Auch wir fordern kein Embargo bei Öl oder Gas, das wäre unrealistisch. Beim Gas haben wir die höchste Abhängigkeit von Russland. Wir sehen deshalb eine andere Gefahr: Was passiert, wenn Russland die Versorgung kappt? Darauf müssen wir vorbereitet sein. Wir müssen uns auch im Klaren sein, dass alle weiteren Sanktionen – und die könnten sich nur noch auf die Energielieferungen beziehen auch Rückwirkungen auf uns haben. Eine Strategie nach dem Motto: „Wasch mir den Pelz, aber mach mich nicht nass“ wird nicht aufgehen.
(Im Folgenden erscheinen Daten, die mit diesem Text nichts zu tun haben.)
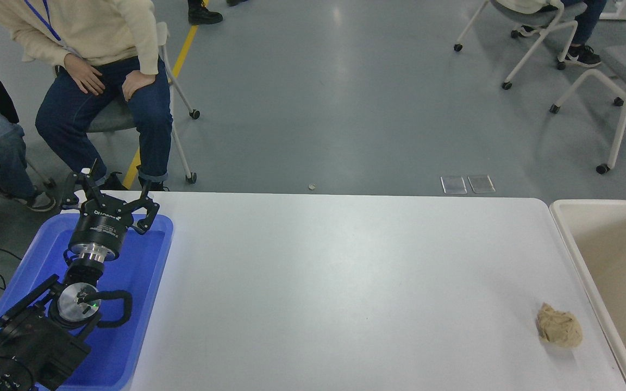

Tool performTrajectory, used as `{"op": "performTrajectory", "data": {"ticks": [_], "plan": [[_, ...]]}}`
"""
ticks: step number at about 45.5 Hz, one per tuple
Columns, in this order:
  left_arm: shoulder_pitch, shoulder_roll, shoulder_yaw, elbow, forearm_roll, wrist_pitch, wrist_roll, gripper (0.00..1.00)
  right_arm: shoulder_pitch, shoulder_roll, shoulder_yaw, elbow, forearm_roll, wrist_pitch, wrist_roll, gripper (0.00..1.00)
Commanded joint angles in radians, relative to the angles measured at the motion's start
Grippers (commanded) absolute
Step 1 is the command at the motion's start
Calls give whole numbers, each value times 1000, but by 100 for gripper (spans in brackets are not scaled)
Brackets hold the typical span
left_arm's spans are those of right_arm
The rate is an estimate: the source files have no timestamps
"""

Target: Pick up foil plate and place in dustbin

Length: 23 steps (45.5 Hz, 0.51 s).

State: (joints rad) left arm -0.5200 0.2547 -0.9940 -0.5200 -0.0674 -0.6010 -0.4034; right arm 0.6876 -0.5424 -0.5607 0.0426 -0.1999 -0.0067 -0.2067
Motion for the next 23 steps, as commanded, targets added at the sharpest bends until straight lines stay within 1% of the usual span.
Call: {"op": "performTrajectory", "data": {"ticks": [1,11,13,14,16,18,19,23], "plan": [[0,0,0,0,0,0,0,100,-36,32,7,-44,0,-35,1,0],[0,0,0,0,0,1,0,100,-37,28,13,-41,-6,-36,0,0],[0,0,0,0,0,0,0,100,-37,27,5,-44,-13,-41,0,27],[0,0,0,0,0,0,0,100,-36,25,5,-44,-13,-44,0,43],[0,0,0,0,0,0,0,100,-37,21,13,-43,-13,-52,0,61],[0,0,0,0,0,0,0,100,-37,21,13,-41,-13,-62,0,71],[0,0,0,0,0,0,0,100,-37,21,13,-40,-13,-68,0,73],[0,0,0,0,0,0,0,100,-36,21,13,-33,-13,-75,0,77]]}}
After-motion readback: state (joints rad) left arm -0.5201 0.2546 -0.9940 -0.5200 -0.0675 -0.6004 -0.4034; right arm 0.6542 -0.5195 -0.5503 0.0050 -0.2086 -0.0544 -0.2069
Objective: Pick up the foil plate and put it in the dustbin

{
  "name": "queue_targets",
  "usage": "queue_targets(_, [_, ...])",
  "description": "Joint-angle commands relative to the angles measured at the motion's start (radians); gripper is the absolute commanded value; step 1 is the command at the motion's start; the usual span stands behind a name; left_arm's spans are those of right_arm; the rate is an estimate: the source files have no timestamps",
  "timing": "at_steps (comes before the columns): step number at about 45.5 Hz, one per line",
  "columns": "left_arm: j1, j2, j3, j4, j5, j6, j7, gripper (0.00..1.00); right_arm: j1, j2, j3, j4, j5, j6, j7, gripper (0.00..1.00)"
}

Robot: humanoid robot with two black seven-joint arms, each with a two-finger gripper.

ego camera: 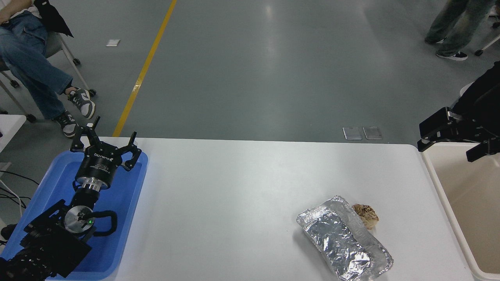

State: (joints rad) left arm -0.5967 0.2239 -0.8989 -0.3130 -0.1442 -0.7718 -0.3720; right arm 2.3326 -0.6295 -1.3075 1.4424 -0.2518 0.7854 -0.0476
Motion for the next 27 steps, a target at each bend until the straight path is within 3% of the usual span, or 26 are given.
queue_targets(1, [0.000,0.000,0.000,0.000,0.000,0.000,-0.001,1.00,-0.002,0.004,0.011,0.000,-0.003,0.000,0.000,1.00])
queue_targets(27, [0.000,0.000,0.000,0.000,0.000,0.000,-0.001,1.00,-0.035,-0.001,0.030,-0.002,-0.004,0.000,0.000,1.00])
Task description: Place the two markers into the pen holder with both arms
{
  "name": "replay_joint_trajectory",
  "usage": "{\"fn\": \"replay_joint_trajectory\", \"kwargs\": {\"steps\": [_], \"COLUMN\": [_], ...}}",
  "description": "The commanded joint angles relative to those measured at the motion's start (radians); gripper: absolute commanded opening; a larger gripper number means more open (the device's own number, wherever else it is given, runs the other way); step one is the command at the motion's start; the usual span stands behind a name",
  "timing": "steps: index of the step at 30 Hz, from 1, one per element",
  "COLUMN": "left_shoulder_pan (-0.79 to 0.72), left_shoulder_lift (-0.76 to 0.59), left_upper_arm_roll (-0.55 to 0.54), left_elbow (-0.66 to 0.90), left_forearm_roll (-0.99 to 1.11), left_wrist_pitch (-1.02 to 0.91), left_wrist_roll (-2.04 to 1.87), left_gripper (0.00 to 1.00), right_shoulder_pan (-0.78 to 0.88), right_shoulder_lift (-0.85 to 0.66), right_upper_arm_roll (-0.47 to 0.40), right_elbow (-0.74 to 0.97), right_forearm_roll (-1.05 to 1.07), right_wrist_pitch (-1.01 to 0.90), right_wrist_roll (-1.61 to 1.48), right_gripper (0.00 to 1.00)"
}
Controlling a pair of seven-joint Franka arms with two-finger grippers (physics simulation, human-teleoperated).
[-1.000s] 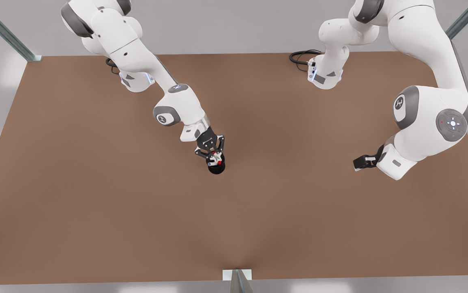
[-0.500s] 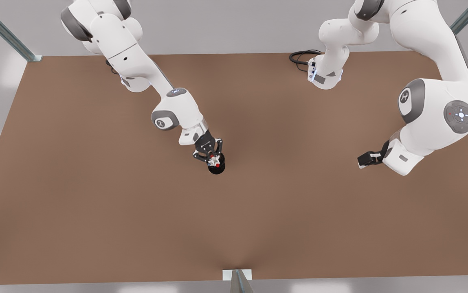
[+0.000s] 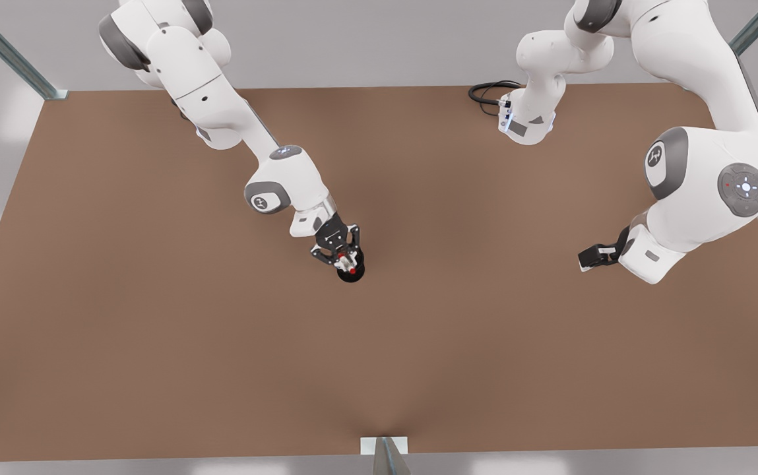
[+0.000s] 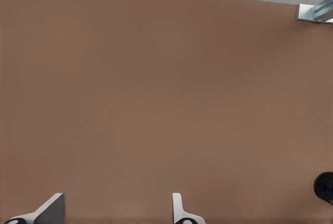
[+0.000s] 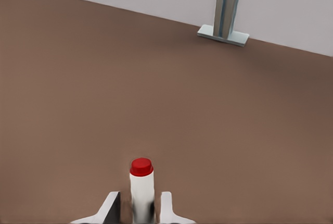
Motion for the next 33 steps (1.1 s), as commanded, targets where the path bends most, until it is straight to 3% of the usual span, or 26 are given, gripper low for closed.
{"fn": "replay_joint_trajectory", "kwargs": {"steps": [1,9,11,12,13,14,15,16,17,19,22,23,24,25,31,33], "left_shoulder_pan": [0.0,0.0,0.0,-0.003,-0.006,-0.006,-0.006,-0.006,-0.005,-0.006,-0.006,-0.006,-0.006,-0.006,-0.008,-0.009], "left_shoulder_lift": [0.001,-0.009,-0.016,-0.016,-0.013,-0.01,-0.01,-0.01,-0.01,-0.01,-0.01,-0.01,-0.01,-0.01,-0.009,-0.009], "left_upper_arm_roll": [0.0,-0.005,-0.002,-0.002,-0.003,-0.003,-0.005,-0.005,-0.005,-0.005,-0.003,-0.003,-0.003,-0.003,-0.003,-0.003], "left_elbow": [0.0,0.0,0.0,0.0,0.0,0.002,0.004,0.004,0.004,0.004,0.004,0.004,0.004,0.002,0.002,0.002], "left_forearm_roll": [0.0,-0.007,-0.039,-0.038,-0.033,-0.032,-0.032,-0.033,-0.033,-0.035,-0.035,-0.035,-0.035,-0.035,-0.035,-0.035], "left_wrist_pitch": [0.0,-0.005,-0.006,-0.006,-0.005,-0.005,-0.003,-0.005,-0.005,-0.005,-0.005,-0.005,-0.006,-0.006,-0.006,-0.022], "left_wrist_roll": [-0.008,-0.008,-0.005,-0.002,0.003,0.004,0.008,0.069,0.075,0.074,0.069,0.069,0.067,0.067,0.067,0.067], "left_gripper": [1.0,1.0,1.0,1.0,1.0,1.0,1.0,1.0,1.0,1.0,1.0,1.0,1.0,1.0,1.0,1.0], "right_shoulder_pan": [-0.002,-0.03,-0.067,-0.12,-0.142,-0.136,-0.179,-0.189,-0.189,-0.197,-0.219,-0.234,-0.28,-0.326,-0.288,-0.28], "right_shoulder_lift": [-0.001,-0.001,-0.028,-0.035,-0.022,-0.035,-0.139,-0.237,-0.271,-0.26,-0.174,-0.012,0.059,0.064,0.045,-0.047], "right_upper_arm_roll": [0.0,0.003,0.072,0.218,0.276,0.182,0.044,-0.107,-0.208,-0.351,-0.322,-0.291,-0.274,-0.217,-0.216,-0.211], "right_elbow": [0.0,0.046,0.08,0.187,0.411,0.525,0.531,0.539,0.588,0.605,0.65,0.924,1.026,1.03,1.022,0.866], "right_forearm_roll": [-0.022,-0.031,-0.004,0.131,0.45,0.692,0.932,1.035,1.033,1.036,1.013,1.001,1.018,1.015,1.007,0.986], "right_wrist_pitch": [-0.006,-0.018,-0.202,-0.498,-0.851,-0.978,-1.058,-1.253,-1.422,-1.469,-1.595,-1.737,-1.75,-1.73,-1.657,-1.56], "right_wrist_roll": [0.027,0.015,-0.039,-0.141,-0.404,-0.559,-0.828,-1.068,-1.104,-1.111,-1.108,-1.055,-1.061,-1.061,-1.025,-1.024], "right_gripper": [1.0,1.0,1.0,1.0,1.0,1.0,1.0,1.0,1.0,1.0,1.0,1.0,1.0,1.0,1.0,1.0]}}
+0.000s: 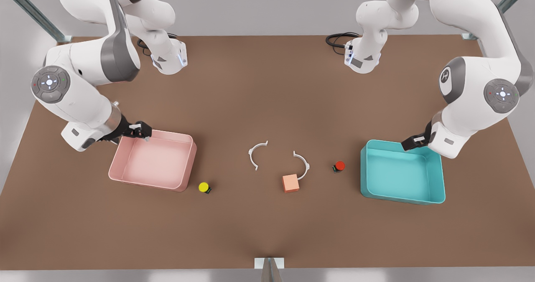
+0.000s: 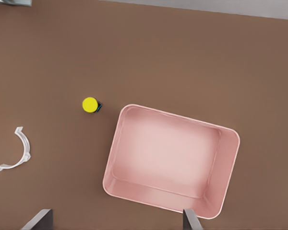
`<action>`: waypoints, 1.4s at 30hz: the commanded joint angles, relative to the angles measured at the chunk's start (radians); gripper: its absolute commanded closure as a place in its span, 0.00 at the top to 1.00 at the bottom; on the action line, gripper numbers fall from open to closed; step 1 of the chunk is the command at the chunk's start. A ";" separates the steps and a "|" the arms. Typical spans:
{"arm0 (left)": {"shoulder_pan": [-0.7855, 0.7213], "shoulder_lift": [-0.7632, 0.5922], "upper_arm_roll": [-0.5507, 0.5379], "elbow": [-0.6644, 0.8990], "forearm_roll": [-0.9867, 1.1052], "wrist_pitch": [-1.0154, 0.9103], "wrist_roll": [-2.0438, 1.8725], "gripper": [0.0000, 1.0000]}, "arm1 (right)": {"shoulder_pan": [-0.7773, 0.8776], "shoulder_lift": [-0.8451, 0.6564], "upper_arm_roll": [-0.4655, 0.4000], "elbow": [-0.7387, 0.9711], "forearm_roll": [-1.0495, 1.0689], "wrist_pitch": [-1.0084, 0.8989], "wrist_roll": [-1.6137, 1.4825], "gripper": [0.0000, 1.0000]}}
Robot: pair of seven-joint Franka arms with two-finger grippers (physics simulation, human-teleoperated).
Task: Place the red button in the blue storage box with the left arm, and place the yellow button in the pink storage box with the right arm
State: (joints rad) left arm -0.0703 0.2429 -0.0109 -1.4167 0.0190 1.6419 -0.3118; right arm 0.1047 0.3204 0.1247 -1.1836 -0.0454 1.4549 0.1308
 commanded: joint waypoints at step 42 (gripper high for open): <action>-0.252 0.378 0.003 -0.401 -0.002 0.802 -0.236 0.45 | 0.076 0.626 0.070 -0.033 -0.050 0.660 -0.085 1.00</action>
State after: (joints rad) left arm -0.3222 0.6201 -0.0076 -1.8193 0.0213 2.4400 -0.4923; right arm 0.1828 0.9511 0.1977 -1.2173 -0.0976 2.0828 0.1295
Schon jetzt führt der Krieg zu Spritpreisen, die sich viele nicht mehr leisten können. Für wie belastbar halten Sie die Solidarität der deutschen Bevölkerung mit der Ukraine?
Wir fordern, dringend die Energiesteuer zu senken, die immerhin mehr als 65 Cent pro Liter Benzin ausmacht, und die Mehrwertsteuer von 19 auf 7 Prozent zu senken. Der Staat hat durch die gestiegenen Rohstoffpreise deutliche Mehreinnahmen. Ich halte es nicht für legitim, wenn sich der Staat in dieser Situation an den Menschen bereichert. Der Staat wird trotzdem nicht jegliche Unbill von den Bürgern angesichts des Krieges abwenden können. In der deutschen Bevölkerung erleben wir derzeit eine große Solidarität, vor allem bei der Aufnahme von Flüchtlingen.
Wird diese Bereitschaft anhalten?
Der Bund ist gut beraten, durch ein gutes Management und vor allem Steuerung und Koordinierung dieses Engagement zu unterstützen.
Ist das bislang nicht der Fall?
Bisher erfolgt die Aufnahme und Versorgung weitgehend durch zivilgesellschaftliche Organisationen. Sie tun das ihnen Mögliche. Doch schauen Sie sich die Situation an den Bahnhöfen an. Es geht hier insbesondere um den Schutz von Kindern und Frauen. Gleichwohl hat der Bund bislang nichts unternommen.
Die Innenministerin macht einen überforderten Eindruck. Der für Migration und die Bundespolizei zuständige Staatssekretär wurde von ihr aus parteipolitischen Gründen entlassen. Sein Amt ist verwaist. Es war früh absehbar, dass eine sehr große Zahl von Flüchtlingen nach Deutschland kommen würde. Gleichwohl hat es die Innenministerin versäumt, frühzeitig einen Krisenstab ein- und sich mit den Ländern an einen Tisch zu setzen. Wir sehen nun zunehmend überforderte Städte. Die Innenministerin muss endlich aufwachen. Selbst den Koalitionspartnern geht es zu langsam.
Wissen wir ähnlich wie 2015 also gar nicht, wer eigentlich ins Land kommt?
Es gibt natürlich die Gefahr, dass die Lage auch von Menschenschmugglern ausgenutzt wird, das gab es auch in früheren Flüchtlingskrisen. Überall dort, wo die Not der Menschen groß ist, gibt es auch Verbrecher, die daraus Profit schlagen wollen. Deshalb ist entscheidend, dass wir die Kriegsflüchtlinge bestmöglich unterstützen, aber auch kontrollieren, wer zu uns kommt. Die humanitäre Notlage darf nicht ausgenutzt werden.
Sollte Deutschland die Ukraine auch militärisch stärker unterstützen?
Die Unionsfraktion ist offen dafür, weitere Waffen an die Ukraine zu liefern. Man muss das im internationalen Vergleich sehen: Das deutlich kleinere Dänemark hat bislang etwa dreimal so viele Waffen geliefert wie Deutschland. Für uns ist entscheidend, dass das, was wir tun, international abgestimmt ist, insbesondere mit unseren Nato-Partnern.
Es gibt kritische Stimmen, die warnen, Putin könnte das bereits als Einmischung in den Krieg verstehen…
Ich bin überzeugt, dass Deutschland nicht Kriegspartei werden darf. Aber wir halten uns an das, was internationalem Recht entspricht. Klar ist: Wir müssen nicht den Wünschen und Erwartungen eines Aggressors und Kriegstreibers genügen.